What you are asked to do: Type out the data exactly as given. Skip any image.

Data excerpt:
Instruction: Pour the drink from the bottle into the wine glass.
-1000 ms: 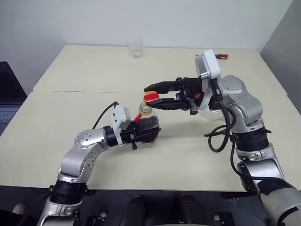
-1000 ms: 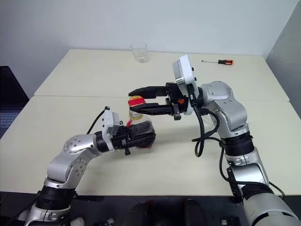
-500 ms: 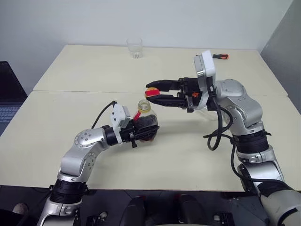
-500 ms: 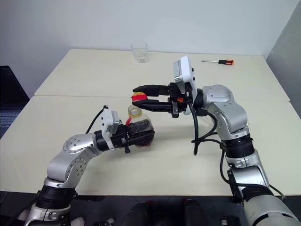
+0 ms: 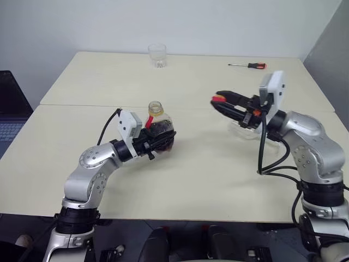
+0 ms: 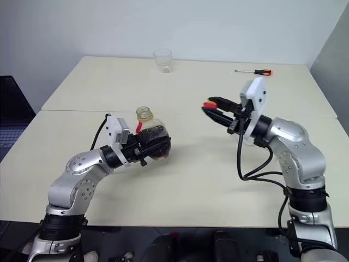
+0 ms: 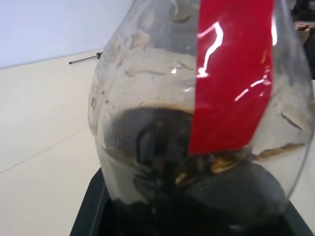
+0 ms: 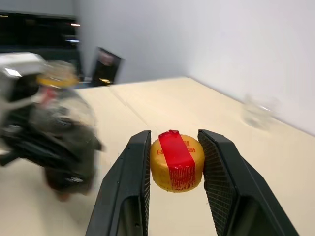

Written solution:
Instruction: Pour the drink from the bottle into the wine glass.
-1000 ms: 
-1000 ms: 
-500 ms: 
-500 ms: 
+0 ms: 
+0 ms: 
+0 ms: 
+0 ms: 

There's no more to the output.